### Supplied data ###
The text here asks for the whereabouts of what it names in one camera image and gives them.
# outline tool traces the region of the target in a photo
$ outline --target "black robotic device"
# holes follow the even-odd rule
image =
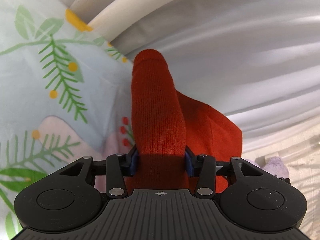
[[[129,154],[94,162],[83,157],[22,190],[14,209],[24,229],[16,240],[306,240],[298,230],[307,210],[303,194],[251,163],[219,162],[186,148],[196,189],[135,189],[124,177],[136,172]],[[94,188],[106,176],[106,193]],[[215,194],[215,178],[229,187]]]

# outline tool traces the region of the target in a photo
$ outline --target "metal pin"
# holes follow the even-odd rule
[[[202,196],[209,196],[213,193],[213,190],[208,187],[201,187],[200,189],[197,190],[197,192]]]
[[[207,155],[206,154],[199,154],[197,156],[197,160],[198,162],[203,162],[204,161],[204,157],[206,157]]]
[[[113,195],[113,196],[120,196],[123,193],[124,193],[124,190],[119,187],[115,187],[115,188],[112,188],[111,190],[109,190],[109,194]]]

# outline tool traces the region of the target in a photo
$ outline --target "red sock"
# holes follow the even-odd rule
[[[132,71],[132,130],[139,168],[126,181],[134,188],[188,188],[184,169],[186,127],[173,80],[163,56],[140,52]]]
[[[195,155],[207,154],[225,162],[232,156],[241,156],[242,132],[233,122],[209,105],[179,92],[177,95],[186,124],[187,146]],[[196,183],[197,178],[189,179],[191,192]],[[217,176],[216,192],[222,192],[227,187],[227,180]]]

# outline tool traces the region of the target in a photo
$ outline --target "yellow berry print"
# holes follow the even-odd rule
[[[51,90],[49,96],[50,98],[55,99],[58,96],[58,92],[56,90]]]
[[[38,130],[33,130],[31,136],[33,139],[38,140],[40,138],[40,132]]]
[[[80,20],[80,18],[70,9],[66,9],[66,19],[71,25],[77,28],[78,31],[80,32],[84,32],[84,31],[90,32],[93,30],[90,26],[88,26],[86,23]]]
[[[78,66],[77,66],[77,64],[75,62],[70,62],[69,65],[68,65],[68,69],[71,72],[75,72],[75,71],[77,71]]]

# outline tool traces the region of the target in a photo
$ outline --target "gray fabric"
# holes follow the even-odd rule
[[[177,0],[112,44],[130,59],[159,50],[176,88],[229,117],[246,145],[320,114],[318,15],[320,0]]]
###
### Supplied data ###
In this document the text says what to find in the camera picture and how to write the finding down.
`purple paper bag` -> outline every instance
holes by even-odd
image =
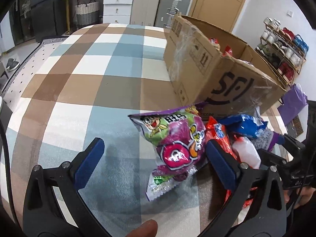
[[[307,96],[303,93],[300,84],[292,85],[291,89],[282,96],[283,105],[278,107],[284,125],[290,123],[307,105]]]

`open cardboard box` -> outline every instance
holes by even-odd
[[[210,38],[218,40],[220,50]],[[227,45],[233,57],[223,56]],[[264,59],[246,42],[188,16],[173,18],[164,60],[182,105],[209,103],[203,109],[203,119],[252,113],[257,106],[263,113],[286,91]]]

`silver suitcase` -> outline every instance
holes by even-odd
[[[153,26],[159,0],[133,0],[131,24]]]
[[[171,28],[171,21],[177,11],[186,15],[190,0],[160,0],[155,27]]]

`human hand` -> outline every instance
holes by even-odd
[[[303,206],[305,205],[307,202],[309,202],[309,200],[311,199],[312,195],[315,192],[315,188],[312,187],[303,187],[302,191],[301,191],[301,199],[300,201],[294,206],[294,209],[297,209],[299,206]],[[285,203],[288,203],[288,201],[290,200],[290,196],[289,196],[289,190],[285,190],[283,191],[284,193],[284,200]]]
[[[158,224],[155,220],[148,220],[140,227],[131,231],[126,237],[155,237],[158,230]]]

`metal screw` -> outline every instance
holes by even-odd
###
(About this task): Look over the records above and say how many lines hold the word "camera", giving the number alone.

(Output for this exercise): 2